▶ **Aim of the exercise**
From the listing below, extract every line in which the word "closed" appears.

▶ **Given information**
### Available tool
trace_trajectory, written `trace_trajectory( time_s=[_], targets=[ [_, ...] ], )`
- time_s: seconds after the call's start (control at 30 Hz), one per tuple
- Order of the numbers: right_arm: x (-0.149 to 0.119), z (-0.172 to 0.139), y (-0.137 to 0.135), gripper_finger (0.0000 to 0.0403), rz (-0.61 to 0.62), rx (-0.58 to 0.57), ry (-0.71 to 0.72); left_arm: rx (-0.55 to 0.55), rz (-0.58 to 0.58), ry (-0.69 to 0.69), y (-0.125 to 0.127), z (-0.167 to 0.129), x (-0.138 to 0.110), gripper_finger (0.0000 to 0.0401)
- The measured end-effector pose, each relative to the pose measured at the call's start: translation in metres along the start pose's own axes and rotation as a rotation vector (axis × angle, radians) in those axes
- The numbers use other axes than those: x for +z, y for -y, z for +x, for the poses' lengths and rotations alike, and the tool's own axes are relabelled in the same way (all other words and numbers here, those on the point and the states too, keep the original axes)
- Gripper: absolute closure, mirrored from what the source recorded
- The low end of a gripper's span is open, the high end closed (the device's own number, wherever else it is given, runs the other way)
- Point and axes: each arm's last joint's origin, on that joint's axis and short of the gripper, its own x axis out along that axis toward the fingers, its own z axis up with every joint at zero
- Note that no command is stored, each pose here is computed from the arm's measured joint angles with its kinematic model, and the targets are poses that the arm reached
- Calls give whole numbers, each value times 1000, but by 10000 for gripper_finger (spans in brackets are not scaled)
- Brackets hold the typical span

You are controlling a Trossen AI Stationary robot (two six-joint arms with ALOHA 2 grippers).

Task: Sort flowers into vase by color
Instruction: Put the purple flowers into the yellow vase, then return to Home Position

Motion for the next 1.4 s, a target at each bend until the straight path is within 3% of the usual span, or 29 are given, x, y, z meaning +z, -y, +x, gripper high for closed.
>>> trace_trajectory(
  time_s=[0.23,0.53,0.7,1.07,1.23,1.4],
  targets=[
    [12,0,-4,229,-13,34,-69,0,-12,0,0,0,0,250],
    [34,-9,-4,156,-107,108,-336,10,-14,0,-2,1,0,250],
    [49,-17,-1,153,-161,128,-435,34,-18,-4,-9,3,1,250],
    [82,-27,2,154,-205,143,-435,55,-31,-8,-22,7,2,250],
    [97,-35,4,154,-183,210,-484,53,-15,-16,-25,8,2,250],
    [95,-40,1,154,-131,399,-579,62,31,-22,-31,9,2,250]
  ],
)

▶ **Written answer**
- The low end of a gripper's span is open, the high end closed (the device's own number, wherever else it is given, runs the other way)
Motion for the next 1.4 s, a target at each bend until the straight path is within 3% of the usual span, or 29 are given, x, y, z meaning +z, -y, +x, gripper high for closed.

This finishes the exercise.